*WHAT IS BEING ASKED*. From the data below, set down exactly the lines between the one holding "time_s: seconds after" and the one holding "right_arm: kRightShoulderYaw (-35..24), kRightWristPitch", inclusive, and no others.

--- DATA FOR REVIEW ---

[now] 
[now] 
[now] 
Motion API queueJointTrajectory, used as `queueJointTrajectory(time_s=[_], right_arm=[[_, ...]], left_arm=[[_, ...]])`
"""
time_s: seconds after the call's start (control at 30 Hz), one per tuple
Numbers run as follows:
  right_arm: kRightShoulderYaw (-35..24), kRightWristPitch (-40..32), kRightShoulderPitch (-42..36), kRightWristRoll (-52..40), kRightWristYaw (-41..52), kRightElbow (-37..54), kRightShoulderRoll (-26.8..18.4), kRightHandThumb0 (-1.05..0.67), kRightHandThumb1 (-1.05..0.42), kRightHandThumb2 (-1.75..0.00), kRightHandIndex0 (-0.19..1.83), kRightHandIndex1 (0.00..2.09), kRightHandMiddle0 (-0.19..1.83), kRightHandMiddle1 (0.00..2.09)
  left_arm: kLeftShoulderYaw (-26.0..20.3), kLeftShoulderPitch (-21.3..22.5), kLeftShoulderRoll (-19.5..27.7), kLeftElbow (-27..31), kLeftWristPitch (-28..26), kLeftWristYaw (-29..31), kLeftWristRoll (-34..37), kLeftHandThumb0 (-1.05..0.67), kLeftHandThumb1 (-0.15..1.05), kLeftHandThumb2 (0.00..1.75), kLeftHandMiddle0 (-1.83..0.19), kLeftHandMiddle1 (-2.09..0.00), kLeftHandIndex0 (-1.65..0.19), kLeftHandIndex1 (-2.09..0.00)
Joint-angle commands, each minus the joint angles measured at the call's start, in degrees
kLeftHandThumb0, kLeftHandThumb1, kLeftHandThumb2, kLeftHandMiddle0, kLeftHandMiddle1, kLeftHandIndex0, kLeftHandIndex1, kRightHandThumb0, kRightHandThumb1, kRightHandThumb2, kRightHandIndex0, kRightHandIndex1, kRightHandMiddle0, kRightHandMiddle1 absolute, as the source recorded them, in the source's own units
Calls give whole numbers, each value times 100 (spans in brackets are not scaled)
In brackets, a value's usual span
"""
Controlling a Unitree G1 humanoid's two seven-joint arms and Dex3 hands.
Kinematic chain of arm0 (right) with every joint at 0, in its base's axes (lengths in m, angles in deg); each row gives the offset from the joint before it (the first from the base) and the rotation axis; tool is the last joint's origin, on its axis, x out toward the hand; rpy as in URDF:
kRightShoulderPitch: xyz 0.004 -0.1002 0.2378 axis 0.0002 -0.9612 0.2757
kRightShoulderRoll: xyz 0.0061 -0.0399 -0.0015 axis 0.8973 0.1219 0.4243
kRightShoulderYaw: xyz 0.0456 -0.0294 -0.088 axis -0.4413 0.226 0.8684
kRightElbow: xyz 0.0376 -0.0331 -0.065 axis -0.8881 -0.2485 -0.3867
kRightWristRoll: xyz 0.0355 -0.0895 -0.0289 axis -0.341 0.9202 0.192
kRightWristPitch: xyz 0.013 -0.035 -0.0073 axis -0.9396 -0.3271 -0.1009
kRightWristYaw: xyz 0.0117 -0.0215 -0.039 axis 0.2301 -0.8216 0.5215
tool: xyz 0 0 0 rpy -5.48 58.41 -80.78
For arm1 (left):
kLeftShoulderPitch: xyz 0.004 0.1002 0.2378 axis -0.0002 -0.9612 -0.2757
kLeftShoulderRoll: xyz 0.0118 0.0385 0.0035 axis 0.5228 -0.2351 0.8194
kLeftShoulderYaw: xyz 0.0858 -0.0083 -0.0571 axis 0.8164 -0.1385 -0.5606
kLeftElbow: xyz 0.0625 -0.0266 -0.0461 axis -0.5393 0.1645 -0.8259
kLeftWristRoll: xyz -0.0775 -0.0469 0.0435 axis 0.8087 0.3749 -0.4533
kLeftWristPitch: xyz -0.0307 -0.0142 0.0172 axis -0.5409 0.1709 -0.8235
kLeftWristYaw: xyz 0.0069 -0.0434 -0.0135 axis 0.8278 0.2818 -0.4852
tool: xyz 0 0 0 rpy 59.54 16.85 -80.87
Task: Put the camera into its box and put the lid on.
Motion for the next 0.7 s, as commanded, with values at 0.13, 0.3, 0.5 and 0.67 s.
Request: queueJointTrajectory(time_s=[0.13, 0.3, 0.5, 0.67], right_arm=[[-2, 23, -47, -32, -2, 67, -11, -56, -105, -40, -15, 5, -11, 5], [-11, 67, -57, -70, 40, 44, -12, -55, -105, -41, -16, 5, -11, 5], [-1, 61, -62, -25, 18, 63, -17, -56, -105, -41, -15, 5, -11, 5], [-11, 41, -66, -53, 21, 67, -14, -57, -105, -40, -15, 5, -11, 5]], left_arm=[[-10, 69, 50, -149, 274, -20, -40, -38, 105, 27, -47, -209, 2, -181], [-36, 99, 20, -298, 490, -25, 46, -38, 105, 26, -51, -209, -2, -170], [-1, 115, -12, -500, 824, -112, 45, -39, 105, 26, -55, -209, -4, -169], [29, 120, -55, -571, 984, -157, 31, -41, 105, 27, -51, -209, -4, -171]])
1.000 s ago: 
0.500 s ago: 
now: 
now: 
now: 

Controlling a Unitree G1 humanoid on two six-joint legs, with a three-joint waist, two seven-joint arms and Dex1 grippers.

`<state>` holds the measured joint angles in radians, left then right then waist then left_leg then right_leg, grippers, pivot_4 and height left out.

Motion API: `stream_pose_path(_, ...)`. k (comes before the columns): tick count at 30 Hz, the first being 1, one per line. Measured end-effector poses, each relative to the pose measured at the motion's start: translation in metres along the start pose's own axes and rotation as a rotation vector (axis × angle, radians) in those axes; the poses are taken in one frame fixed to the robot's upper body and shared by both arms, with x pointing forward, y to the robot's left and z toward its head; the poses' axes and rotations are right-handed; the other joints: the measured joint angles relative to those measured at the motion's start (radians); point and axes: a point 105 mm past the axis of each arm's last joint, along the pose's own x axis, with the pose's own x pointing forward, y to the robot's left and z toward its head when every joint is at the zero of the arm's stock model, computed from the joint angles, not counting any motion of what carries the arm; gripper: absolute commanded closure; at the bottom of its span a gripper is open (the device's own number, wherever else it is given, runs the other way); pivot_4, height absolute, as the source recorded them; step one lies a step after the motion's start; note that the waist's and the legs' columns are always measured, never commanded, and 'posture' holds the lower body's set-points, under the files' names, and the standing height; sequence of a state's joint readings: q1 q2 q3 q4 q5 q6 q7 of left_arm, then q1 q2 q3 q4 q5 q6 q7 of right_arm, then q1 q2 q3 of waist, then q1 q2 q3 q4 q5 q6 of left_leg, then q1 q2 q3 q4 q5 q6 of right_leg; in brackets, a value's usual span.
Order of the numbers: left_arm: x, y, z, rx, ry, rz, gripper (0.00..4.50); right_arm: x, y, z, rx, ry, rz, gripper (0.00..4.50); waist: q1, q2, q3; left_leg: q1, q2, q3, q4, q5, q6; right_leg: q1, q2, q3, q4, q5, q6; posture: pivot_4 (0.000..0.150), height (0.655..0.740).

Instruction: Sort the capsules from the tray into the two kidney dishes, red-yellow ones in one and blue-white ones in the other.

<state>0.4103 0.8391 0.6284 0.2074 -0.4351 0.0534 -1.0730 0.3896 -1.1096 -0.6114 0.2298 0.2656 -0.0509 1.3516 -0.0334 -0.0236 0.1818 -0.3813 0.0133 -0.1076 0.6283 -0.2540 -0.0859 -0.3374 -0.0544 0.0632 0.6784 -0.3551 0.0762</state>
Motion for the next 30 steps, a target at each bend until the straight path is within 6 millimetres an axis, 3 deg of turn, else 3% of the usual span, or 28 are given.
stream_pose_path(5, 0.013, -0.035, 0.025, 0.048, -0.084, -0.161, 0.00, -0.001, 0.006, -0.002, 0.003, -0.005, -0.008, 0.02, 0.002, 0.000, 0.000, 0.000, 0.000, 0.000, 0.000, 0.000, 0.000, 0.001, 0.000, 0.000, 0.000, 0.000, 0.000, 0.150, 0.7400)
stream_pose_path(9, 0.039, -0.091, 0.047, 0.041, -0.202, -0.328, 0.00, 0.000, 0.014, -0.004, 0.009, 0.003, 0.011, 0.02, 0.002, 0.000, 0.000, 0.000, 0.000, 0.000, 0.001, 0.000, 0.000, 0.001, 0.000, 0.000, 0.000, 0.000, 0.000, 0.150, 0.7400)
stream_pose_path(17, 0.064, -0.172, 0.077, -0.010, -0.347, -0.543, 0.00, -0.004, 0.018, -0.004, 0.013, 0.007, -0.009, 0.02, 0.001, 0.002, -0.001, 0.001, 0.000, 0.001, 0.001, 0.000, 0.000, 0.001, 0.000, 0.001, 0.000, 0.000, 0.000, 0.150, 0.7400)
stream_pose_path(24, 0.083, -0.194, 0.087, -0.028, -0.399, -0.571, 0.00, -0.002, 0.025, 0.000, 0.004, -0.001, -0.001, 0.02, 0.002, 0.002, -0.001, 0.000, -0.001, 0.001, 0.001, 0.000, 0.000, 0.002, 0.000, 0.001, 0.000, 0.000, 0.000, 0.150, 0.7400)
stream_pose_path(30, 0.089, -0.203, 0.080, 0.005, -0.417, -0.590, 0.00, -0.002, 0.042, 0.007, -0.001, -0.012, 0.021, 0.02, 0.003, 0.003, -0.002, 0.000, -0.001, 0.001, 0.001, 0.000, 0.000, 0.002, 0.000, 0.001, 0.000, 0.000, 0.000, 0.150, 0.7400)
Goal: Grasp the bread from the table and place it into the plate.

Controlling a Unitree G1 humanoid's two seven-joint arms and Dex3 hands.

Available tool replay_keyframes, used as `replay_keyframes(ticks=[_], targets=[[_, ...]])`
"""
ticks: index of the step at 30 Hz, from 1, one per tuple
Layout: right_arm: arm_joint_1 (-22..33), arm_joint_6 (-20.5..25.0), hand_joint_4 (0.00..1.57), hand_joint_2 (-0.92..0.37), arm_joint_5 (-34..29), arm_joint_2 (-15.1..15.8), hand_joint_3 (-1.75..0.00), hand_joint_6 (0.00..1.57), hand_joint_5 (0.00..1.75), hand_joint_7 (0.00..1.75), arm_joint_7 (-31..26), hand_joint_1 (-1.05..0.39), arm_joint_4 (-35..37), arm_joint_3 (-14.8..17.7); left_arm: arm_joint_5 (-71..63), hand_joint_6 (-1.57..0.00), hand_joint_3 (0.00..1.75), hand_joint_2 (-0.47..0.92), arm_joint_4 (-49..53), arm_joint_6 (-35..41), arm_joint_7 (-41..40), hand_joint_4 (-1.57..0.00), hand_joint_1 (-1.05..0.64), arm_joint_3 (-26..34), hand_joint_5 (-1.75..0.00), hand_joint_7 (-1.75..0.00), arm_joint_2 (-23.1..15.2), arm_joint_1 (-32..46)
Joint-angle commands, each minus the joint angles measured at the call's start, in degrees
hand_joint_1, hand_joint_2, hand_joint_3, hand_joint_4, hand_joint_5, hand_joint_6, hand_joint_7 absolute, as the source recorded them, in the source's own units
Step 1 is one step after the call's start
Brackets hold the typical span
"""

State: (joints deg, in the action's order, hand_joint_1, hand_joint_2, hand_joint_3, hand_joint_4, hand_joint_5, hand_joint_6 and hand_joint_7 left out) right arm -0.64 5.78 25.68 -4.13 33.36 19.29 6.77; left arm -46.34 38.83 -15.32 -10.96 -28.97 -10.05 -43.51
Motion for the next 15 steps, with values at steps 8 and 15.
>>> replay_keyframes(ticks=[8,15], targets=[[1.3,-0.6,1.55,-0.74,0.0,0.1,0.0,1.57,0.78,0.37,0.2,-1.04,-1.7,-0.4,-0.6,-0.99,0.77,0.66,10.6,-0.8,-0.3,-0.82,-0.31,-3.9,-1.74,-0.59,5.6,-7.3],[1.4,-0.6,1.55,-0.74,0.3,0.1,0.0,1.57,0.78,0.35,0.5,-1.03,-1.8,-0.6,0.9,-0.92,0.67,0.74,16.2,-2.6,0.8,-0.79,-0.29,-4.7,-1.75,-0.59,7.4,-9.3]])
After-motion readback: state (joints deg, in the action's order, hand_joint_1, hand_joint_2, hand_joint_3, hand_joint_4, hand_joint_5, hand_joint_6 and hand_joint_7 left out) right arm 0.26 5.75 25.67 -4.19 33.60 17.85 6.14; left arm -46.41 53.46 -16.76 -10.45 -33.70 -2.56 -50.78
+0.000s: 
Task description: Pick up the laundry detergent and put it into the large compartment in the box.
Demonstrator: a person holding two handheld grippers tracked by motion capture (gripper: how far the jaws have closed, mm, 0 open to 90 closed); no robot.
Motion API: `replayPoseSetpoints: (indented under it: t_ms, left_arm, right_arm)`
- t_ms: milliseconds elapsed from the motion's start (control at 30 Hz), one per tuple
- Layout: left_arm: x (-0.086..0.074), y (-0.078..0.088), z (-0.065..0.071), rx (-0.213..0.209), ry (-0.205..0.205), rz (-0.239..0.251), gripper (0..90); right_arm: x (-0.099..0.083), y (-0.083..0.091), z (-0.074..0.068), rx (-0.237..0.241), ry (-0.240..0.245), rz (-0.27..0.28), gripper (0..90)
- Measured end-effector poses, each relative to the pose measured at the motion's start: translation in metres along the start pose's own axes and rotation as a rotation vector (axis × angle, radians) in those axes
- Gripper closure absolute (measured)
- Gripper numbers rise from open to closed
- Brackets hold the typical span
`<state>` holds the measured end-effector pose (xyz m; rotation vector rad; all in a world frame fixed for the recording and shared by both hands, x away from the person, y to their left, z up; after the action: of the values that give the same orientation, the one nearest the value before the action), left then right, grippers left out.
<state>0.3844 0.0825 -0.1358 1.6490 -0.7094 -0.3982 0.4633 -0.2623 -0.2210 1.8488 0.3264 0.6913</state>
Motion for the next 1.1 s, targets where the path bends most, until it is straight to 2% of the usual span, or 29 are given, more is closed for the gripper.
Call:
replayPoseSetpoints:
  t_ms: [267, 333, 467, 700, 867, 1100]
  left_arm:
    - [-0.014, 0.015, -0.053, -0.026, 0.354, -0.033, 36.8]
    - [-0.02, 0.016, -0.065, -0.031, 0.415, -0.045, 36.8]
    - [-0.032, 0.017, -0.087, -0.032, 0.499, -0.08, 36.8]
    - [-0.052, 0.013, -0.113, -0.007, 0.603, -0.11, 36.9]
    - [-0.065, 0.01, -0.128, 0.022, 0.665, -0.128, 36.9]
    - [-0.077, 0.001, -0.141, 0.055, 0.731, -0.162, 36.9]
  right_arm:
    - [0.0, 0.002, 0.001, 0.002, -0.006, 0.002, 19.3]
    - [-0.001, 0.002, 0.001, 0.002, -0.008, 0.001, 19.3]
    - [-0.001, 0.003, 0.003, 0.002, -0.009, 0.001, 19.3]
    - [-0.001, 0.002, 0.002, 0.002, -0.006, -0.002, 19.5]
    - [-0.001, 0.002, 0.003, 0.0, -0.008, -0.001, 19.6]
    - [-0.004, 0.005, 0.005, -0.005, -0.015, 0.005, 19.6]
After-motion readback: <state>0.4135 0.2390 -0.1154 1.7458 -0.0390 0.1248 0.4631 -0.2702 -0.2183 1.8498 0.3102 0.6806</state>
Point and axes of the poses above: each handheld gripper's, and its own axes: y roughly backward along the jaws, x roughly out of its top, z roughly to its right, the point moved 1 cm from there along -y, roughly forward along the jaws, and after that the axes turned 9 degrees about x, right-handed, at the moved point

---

*SOLUTION TO THIS EXERCISE*.
time_s: seconds after the call's start (control at 30 Hz), one per tuple
Numbers run as follows:
  right_arm: kRightShoulderYaw (-35..24), kRightWristPitch (-40..32), kRightShoulderPitch (-42..36), kRightWristRoll (-52..40), kRightWristYaw (-41..52), kRightElbow (-37..54), kRightShoulderRoll (-26.8..18.4), kRightHandThumb0 (-1.05..0.67), kRightHandThumb1 (-1.05..0.42), kRightHandThumb2 (-1.75..0.00), kRightHandIndex0 (-0.19..1.83), kRightHandIndex1 (0.00..2.09), kRightHandMiddle0 (-0.19..1.83), kRightHandMiddle1 (0.00..2.09)

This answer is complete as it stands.